● How to complete this task: Your answer must match the material exactly, line for line.

● Data segment:
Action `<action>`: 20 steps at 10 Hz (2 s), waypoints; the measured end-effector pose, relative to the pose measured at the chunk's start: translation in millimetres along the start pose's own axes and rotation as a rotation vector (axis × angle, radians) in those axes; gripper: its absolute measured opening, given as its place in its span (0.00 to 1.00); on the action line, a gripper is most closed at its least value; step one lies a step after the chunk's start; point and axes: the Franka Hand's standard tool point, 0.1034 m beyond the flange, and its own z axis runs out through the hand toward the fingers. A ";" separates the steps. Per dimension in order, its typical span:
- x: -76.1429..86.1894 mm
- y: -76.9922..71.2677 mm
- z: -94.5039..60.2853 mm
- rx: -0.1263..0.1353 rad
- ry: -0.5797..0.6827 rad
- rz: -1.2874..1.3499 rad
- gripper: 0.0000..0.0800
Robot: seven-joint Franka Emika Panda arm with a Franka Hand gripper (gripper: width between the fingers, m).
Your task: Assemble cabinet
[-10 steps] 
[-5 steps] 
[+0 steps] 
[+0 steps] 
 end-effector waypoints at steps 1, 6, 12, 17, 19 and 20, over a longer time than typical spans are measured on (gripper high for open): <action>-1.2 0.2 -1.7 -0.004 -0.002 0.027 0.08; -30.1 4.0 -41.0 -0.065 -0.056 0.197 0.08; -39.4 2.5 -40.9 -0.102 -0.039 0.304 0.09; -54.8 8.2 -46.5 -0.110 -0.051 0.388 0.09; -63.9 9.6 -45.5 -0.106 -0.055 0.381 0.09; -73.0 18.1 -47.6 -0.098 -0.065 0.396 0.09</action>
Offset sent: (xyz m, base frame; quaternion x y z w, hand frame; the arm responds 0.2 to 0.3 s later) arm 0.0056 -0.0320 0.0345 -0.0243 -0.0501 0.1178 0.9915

● Finished task:
Action `<action>`: 20 steps at 10 Hz (2 s), waypoints; the measured end-effector pose, relative to the pose measured at the chunk's start: translation in millimetres along the start pose's own axes and rotation as a rotation vector (axis × angle, radians) in those axes; gripper: its absolute measured opening, given as its place in its span (0.00 to 1.00); on the action line, a gripper is most closed at its least value; step one lies a step after the chunk's start; point and axes: the Franka Hand's standard tool point, 0.1034 m beyond the flange, and its own z axis runs out through the hand toward the fingers. A ";" separates the steps. Per dimension in order, its typical span:
- x: -76.1429..86.1894 mm
- y: -76.9922..71.2677 mm
- z: -94.5039..60.2853 mm
- rx: -0.1263..0.1353 rad
- ry: -0.5797..0.6827 rad
- rz: -1.2874..1.3499 rad
- gripper: 0.0000..0.0800
Robot: seven-joint Franka Emika Panda arm with a Franka Hand gripper (gripper: width between the fingers, m).
Your task: Assemble cabinet
[-10 steps] 
[-5 steps] 
[+0 steps] 
[+0 steps] 
 end-effector waypoints at steps 1, 6, 12, 17, 19 and 20, over a longer time than typical spans are measured on (gripper high for open): <action>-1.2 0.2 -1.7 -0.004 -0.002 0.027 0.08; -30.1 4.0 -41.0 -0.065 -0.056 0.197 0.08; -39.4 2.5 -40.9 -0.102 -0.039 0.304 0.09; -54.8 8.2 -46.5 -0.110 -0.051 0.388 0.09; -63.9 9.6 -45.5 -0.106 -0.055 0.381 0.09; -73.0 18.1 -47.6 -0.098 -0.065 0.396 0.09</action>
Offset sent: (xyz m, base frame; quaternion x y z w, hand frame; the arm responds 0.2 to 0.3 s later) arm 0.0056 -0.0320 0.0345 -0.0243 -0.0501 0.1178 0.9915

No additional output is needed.